A few years later I had gone deeply into Classical Music. I heardBartok Music For Strings, Percussion and Celesta in concert and the great first movement had me shaking because it was so intense. Shortly afterwards I heard Gary Graffman play Beethoven last Piano Sonata, Op.111. The last movement has always , starting with that concert, struck me as a person in communication with God, who is explaining all of the secrets of life. I still listen to that piece afraid to breathe, even to a recording, for 20 minutes, for fear of missing a detail.

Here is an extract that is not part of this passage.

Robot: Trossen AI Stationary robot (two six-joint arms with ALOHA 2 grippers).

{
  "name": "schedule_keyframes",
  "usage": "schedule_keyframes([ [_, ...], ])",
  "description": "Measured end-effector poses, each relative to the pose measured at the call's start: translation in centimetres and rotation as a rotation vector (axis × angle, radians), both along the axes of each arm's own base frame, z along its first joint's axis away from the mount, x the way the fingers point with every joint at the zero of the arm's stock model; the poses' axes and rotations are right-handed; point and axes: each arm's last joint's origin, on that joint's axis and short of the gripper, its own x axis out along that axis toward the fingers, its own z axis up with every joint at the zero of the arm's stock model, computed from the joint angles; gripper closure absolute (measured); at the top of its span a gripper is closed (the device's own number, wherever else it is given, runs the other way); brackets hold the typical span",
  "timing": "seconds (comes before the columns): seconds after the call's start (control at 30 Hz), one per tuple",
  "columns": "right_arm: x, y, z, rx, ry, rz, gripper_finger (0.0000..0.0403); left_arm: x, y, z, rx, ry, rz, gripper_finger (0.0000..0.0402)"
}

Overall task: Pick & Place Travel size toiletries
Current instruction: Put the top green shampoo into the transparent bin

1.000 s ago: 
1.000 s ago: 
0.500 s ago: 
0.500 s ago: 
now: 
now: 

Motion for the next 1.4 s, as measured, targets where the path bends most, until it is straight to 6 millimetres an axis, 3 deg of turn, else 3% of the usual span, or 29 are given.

 I was 15 (50 years ago) rural Ohio farm kid. I had my own stereo not much but a hodge podge of assembled components that allowed sound to come through the speakers.My older buddy asked me to go to town with him because the neighbor had moved to town and was having a party that day. Middle of summer beautiful day. We arrived to a group of friends with the host having set up his new Pioneer rig (receiver, turntable and those beautiful foam grilled wooden boxes.) outside just in time to hear the needle drop on REO Speedwagons' Ridin' The Storm Out .It was the first time I had ever heard the song. Dave Had the volume filly cranked and every hair on my body stood up.  I will never forget that moment I was introduced  to the world of HiFi. I have been chasing that sound ever since.

Spring 1970, 16 years old, first out of town concert. My dad drove me and actually bought a ticket too, but he sat in the back while I was second position sitting on the floor. In Montreux, Switzerland, right on the shores of Lake Geneva, in the old casino that held the first jazz festivals. The one that completely burned down during a Zappa concert about a year later and that's how the Deep Purple song Smoke on the water came to life. The concert, Led Zeppelin launching the Led Zeppelin II album. Page still had longer hair than Plant and Bonham was as strong as an ox. I remember his hand bleeding during his bare hand part of the drum solo. That' how close I was, maybe 8 ft from Page and Plant and the stage was only a foot tall. That's why it was floor sitting up front. Obviously this could never happen again and I will never forget. That was the nirvana musical moment of my life.